Но на самом деле я говорил это папе, который стоял сзади, заслоняя от меня солнце своей широкополой шляпой.
Не все ли равно Галанту? Какая ему разница, кто застрелил льва, он или я? Для него это была обыкновенная охота, обыкновенный зверь, не тот, так другой. А для меня это было последней попыткой вновь обрести то, что, как мне следовало бы знать, было невозвратно утрачено.
— Вот те на! — пробормотал папа, поглядев на меня, а потом отвернулся и подозвал охотников. Он наверняка прочел правду у меня в глазах. Никакого сомнения. И его презрительное молчание было куда тяжелее любого громогласного обвинения во лжи.
Все толпились вокруг, что-то возбужденно крича, смеясь и пиная мертвого зверя ногами. Но когда они наконец ушли, мы остались вдвоем, чтобы освежевать льва. Как всегда вдвоем. Галант и я. Если бы он сказал мне хоть что-нибудь! Но его тактичное молчание жгло меня чувством вины более глубоким, чем то, которое можно искупить словами. Я проклинал этого мертвого льва, пока мы сидели на корточках, сдирая с него шкуру: как он смел лежать тут столь жалким, как смел позволять нам делать с ним такое? Ведь всего лишь несколько минут назад он был еще так ужасающе, так чудовищно жив! А сейчас перед нами лежала пыльная туша, грива вымазана грязью, вся в колючках и сухой траве, зубы сточены и сломаны, голова слишком большая по сравнению с костистым телом, глаза подернуты голубоватой пеленой смерти, когти затуплены. Я не хотел даже глядеть на него: быть таким недостойно льва!

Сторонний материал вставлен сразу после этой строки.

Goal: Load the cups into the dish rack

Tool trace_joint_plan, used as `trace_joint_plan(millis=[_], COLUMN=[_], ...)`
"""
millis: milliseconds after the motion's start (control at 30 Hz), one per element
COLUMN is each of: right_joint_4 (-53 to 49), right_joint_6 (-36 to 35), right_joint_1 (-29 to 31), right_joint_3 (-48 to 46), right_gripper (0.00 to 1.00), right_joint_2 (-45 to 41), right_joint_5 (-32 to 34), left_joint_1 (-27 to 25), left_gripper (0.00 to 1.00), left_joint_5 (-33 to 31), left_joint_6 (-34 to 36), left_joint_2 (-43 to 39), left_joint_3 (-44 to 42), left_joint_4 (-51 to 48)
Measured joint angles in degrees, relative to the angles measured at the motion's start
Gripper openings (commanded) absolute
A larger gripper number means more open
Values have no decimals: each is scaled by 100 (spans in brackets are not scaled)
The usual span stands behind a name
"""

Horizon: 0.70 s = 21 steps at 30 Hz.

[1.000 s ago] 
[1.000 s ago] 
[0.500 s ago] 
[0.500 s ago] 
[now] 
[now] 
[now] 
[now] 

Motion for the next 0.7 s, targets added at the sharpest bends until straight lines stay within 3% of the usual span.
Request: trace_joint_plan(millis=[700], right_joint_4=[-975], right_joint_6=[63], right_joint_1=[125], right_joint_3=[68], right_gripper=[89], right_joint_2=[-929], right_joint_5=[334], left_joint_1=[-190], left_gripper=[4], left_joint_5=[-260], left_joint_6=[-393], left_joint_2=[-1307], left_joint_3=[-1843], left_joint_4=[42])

Великан, ночное рычащее чудовище, которое могло вдохнуть и выдохнуть тебя с низким звуком непотревоженного дыхания, превратилось в жалкую жертву всего самого скверного в нас. Его смерть стала смертью чего-то, что я хотел обрести, чего-то такого, что желало остаться нетронутым, чего-то важного, что все прочие не посмели бы отрицать. Как побежденные, брели мы обратно к дому, таща его шкуру, словно свидетельство нашего поражения: я впереди, Галант далеко позади. И если бы мне вздумалось вдруг остановиться, то уже никто не наскочил бы на меня сзади. И все же главным моим чувством было нежелание оставаться здесь, невозможность оставаться здесь. Как в тот далекий день возле камня для убоя скота.
Я сбежал с первой же фермы. Меня поймали и выпороли. Я убежал опять.
Большой человек купил меня в Кейптауне и привез в своем фургоне в здешние края за горами. Как только мы добрались до фермы, он выпорол всех своих рабов. И меня тоже. Чтобы припугнуть нас. Я больше и не пытался убегать. Тут стареешь до времени. Но ничего не забываешь. По ночам мне снится луна, которая поднимается из темного моря, плещущегося о берег. Эта рана никогда не затянется, она вроде шрама от каленого железа, только ее никому не видно. Но болеть она не перестает ни на миг.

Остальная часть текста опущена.